Em U2 BY U2, Bono descreve Steve Jobs, cofundador e antigo presidente da Apple, como alguém que "resolveu o problema da indústria musical com a pirataria". Ele mesmo explica a sua tese: "o roubo da música é um problema real. Nós criamos canções enquanto os outros criam objetos e é um negócio que gera despesas. E, não obstante o que alguns enfants terribles andavam a dizer às pessoas, a pirataria musical estava, de fato, modificando a vida dos músicos. Depois surgiu este tecnólogo que acreditava que, se fosse feita de forma fácil, divertida e razoavelmente rentável, as pessoas comprariam canções em vez de as roubar. As pessoas podem tirar água da torneira, mas compram-na engarrafada porque acreditam ser de melhor qualidade e porque gostam da garrafa. É o mesmo com a música", como se lê no livro.
O álbum que gerou tamanhas discussões é o sucessor direto daquele que foi (com exceção dos dois primeiros, Boy e October, de 1980 e 81) o episódio comercialmente menos bem-sucedido da discografia do grupo. The Edge explicou ao Guardian que 'No Line On The Horizon', gravado parcialmente em Marrocos e lançado em 2009, fora inicialmente concebido como algo diferente e fora do trilho habitual. Mas que, para o final, tomou a consciência de que, para o U2, "não há álbuns simples".
Adam Clayton confessou à revista Q que o single "Get On Your Boots", usado como aperitivo antes do lançamento desse álbum de 2009, "não tinha incendiado a imaginação das pessoas". E, mesmo tendo Bono depois observado que o álbum "vendera muito bem", foram precisos oito meses para o disco chegar ao estatuto de platina nos EUA, um ritmo e um patamar abaixo do que conhecera o anterior 'How to Dismantle An Atomic Bomb' (de 2004), que alcançara ali a tripla platina em apenas três semanas.
Larry Mullen observou, como recorda o livro 'The Greatest Albums You'll Never Hear', que as canções ali eram "boas" mas estavam "inacabadas", no que o autor, Bruno MacDonald, traduz como ecos do que fora o veredito da banda sobre 'POP', o seu álbum de 1997. Uma outra comparação com os tempos de Pop leva-nos ao setlists das turnês que se seguiram tanto a esse disco como a 'No Line On The Horizon'. A PopMart Tour abriu com dez canções do então novo álbum nos sets dos concertos, terminando a sua vida na estrada com sete canções do mesmo disco entre as que tocavam cada noite. A 360°, que por sua vez dera os primeiros passos com sete canções do disco de 2009 no setlist, chegaria ao fim com apenas três canções de 'No Line On The Horizon', entre elas o single "Get On Your Boots". Feitas as contas, ao fim do seu tempo de vida nas prateleiras das lojas, o álbum 'No Line On The Horizon' atingiu vendas globais na ordem dos cinco milhões de exemplares.
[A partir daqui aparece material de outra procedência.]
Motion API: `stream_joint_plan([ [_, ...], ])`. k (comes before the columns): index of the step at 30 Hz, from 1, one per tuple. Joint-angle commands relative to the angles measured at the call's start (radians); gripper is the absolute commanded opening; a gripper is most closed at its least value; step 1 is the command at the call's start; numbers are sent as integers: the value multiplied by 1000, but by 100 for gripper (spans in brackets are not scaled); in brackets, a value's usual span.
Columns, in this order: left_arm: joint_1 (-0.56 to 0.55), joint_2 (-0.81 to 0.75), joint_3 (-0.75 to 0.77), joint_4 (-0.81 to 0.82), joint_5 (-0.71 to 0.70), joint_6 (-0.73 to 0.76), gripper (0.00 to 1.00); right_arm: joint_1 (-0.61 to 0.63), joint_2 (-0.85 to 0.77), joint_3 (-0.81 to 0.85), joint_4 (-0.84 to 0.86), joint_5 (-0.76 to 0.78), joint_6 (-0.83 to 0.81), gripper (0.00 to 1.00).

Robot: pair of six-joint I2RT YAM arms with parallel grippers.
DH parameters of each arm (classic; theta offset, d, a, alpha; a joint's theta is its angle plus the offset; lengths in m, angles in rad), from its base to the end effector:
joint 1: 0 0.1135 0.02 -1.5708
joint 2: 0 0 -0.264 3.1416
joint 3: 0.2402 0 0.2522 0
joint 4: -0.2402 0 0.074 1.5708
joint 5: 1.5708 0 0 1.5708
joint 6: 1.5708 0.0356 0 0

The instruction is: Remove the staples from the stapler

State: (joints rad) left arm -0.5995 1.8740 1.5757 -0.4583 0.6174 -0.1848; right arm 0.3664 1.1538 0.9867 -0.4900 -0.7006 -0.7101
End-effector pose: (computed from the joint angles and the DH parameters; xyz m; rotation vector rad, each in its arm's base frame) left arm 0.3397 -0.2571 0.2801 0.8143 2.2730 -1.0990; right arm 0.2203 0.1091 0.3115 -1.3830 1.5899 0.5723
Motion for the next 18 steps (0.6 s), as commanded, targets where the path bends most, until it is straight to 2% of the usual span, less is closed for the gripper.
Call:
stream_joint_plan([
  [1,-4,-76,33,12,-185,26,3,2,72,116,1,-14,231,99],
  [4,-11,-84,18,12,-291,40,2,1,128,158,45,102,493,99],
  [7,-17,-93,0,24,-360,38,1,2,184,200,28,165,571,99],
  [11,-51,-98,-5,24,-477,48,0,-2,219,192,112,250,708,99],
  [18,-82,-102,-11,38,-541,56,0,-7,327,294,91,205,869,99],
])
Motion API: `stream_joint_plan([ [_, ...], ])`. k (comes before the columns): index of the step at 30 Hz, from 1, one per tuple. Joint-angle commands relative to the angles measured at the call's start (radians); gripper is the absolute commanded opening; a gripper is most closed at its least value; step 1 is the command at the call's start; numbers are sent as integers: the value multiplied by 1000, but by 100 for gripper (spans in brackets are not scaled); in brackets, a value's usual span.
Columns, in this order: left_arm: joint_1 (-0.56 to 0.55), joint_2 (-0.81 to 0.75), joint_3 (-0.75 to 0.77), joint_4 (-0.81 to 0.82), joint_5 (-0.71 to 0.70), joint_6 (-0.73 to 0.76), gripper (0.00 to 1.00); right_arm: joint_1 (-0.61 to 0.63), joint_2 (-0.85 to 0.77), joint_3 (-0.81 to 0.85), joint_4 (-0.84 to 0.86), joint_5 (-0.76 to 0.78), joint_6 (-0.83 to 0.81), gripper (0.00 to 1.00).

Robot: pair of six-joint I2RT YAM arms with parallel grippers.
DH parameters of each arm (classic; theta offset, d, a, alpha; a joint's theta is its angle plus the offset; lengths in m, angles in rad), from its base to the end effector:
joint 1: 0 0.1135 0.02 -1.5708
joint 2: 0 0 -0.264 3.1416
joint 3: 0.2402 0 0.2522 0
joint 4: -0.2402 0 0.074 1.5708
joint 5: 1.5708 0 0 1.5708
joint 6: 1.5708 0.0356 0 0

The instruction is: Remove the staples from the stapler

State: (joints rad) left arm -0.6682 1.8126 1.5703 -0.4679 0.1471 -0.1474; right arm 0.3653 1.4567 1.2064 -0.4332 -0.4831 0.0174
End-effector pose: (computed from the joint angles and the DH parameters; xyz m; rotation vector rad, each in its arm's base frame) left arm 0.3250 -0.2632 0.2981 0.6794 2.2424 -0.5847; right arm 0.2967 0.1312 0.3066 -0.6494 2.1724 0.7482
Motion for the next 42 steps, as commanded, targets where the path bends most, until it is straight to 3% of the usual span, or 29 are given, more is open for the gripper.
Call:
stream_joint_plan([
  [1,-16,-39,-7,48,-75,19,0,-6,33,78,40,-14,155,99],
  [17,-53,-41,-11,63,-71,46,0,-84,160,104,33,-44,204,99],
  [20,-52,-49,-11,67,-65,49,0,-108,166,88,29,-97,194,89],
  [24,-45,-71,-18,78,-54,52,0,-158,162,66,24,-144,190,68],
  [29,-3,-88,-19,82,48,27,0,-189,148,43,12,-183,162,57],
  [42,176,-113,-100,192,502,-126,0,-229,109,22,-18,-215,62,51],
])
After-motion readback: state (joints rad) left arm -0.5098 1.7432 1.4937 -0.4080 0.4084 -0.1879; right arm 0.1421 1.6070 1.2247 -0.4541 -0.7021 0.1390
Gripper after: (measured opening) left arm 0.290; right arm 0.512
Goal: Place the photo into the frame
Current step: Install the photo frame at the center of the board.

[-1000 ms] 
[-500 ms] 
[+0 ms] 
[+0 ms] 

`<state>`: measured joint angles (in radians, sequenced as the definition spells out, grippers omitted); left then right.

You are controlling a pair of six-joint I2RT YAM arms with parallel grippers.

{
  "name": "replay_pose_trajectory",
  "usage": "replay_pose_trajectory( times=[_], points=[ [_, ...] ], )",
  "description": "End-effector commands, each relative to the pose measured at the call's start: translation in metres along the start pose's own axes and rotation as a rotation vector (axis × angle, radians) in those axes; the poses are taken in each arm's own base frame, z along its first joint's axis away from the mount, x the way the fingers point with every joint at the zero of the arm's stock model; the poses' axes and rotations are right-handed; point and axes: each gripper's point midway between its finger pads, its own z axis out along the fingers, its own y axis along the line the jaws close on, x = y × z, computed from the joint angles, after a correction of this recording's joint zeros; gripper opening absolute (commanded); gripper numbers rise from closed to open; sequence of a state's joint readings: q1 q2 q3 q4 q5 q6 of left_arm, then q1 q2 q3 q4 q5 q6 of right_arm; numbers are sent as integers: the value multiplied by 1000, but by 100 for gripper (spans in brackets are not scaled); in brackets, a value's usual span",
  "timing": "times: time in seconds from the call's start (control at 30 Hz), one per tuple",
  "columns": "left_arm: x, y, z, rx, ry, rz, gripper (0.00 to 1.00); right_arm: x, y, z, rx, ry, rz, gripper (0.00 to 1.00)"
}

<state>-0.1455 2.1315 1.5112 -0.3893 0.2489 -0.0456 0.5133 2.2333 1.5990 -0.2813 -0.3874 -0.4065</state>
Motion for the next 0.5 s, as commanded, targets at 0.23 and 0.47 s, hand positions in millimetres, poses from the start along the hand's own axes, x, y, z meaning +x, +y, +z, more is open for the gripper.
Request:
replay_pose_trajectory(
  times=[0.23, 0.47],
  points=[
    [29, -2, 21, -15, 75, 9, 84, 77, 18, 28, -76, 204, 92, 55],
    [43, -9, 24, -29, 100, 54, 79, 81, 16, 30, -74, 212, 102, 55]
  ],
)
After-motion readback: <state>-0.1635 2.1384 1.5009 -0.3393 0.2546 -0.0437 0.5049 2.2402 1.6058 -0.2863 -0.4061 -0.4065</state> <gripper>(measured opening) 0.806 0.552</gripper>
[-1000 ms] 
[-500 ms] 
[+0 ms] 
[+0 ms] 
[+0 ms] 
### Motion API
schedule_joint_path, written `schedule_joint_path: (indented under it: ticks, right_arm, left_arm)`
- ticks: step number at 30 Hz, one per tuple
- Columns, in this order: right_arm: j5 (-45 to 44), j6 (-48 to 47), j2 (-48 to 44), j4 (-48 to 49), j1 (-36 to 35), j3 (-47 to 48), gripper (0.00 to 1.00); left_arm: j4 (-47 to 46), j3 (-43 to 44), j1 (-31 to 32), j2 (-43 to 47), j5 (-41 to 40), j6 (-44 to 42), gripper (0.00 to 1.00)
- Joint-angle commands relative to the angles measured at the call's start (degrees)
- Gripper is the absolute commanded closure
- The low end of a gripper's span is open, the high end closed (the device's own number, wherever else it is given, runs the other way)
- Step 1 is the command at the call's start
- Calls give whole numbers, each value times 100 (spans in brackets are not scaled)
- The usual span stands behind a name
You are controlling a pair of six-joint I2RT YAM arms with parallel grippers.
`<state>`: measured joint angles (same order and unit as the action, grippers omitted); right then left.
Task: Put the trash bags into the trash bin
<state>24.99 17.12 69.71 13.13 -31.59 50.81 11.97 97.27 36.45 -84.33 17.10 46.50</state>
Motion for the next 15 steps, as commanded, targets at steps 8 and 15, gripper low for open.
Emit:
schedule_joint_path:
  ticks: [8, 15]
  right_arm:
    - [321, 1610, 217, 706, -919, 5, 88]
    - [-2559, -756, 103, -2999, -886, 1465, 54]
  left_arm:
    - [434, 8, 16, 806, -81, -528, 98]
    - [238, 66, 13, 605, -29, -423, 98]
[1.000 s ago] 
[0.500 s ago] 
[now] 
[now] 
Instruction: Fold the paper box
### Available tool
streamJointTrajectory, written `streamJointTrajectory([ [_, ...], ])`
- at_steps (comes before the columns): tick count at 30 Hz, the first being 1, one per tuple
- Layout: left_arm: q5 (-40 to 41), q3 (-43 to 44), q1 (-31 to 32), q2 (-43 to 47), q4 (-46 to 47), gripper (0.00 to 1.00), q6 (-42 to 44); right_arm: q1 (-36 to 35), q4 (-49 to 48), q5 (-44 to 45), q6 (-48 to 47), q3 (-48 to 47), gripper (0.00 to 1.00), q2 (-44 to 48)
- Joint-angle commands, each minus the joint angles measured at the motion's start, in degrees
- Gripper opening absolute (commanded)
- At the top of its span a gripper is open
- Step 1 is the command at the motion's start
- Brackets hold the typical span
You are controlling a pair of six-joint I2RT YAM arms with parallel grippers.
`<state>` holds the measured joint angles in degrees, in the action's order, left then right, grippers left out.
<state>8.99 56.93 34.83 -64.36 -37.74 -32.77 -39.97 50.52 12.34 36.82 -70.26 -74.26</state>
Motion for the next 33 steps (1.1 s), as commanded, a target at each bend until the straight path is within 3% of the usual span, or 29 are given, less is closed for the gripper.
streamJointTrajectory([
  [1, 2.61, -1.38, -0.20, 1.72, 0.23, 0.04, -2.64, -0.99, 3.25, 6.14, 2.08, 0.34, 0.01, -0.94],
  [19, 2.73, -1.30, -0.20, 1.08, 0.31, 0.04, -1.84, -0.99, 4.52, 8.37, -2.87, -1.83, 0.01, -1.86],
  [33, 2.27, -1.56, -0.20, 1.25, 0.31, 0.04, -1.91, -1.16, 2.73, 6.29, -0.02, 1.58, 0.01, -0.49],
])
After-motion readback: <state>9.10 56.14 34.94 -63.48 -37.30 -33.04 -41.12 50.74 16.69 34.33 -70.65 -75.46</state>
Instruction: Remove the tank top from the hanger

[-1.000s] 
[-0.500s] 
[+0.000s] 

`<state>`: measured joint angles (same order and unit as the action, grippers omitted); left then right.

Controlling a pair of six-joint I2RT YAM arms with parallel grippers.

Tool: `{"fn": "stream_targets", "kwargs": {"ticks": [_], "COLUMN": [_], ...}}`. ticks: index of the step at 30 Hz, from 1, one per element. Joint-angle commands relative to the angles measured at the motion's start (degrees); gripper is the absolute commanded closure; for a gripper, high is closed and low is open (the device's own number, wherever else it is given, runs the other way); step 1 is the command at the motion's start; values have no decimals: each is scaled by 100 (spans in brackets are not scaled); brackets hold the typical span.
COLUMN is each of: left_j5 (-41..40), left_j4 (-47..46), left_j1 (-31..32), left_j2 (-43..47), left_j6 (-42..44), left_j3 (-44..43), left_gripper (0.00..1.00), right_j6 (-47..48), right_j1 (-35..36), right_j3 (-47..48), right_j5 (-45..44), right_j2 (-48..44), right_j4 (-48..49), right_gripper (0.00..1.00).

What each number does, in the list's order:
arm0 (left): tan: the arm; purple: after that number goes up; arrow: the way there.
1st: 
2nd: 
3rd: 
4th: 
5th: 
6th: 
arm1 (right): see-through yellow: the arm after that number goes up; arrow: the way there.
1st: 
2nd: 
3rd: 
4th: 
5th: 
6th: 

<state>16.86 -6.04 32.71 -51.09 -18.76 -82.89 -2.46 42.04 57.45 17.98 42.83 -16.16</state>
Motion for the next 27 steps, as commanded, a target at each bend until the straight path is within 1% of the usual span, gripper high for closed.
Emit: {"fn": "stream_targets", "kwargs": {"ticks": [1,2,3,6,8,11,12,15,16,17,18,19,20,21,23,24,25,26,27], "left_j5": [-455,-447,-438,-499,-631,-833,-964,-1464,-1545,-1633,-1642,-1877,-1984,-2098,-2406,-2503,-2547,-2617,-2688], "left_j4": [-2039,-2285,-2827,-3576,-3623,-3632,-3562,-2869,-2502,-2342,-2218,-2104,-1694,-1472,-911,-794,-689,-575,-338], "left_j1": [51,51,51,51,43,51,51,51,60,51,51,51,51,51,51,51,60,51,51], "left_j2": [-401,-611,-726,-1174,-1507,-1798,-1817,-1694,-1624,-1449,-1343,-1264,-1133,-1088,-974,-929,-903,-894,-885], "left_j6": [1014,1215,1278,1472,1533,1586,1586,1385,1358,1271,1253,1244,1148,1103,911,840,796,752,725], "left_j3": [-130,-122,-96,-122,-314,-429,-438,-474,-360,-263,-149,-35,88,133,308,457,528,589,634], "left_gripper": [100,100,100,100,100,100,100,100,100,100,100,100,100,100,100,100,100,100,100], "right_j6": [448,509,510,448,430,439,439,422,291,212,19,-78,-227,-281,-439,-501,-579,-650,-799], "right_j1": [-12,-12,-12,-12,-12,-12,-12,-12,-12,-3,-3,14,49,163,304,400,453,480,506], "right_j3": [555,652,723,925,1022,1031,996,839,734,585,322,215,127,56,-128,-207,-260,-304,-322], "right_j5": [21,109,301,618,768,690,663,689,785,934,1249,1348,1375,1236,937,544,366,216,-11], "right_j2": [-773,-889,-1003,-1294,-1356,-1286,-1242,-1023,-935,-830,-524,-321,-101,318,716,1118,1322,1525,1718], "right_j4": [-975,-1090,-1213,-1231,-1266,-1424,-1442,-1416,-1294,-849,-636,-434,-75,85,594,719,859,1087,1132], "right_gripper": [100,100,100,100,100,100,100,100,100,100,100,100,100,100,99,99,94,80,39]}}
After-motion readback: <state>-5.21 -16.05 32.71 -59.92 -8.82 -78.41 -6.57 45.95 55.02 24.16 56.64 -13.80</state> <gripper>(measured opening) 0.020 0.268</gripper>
Não são números ruins, comparados com os que tantos outros discos, até mesmo em comparação ao que discos de sucesso conseguem atingir. Mas, como observa o livro de Bruno McDonald, nenhuma das músicas do disco tinham acabado se transformando numa peça obrigatória para a vida no palco do U2. Em U2 BY U2, Paul McGuinness já descrevera 'Rattle And Hum', de 1988, como um disco que "é considerado como um dos insucessos do U2", atualmente com uma soma de 15 milhões de cópias vendidas. 'All That You Can't Leave Behind' (2000) vendeu 12 milhões e 'How to Dismantle An Atomic Bomb' (2004) tinha chegado aos 9 milhões. Os números aqui não deixam dúvidas. O álbum de 2009 ficou aquém do habitual.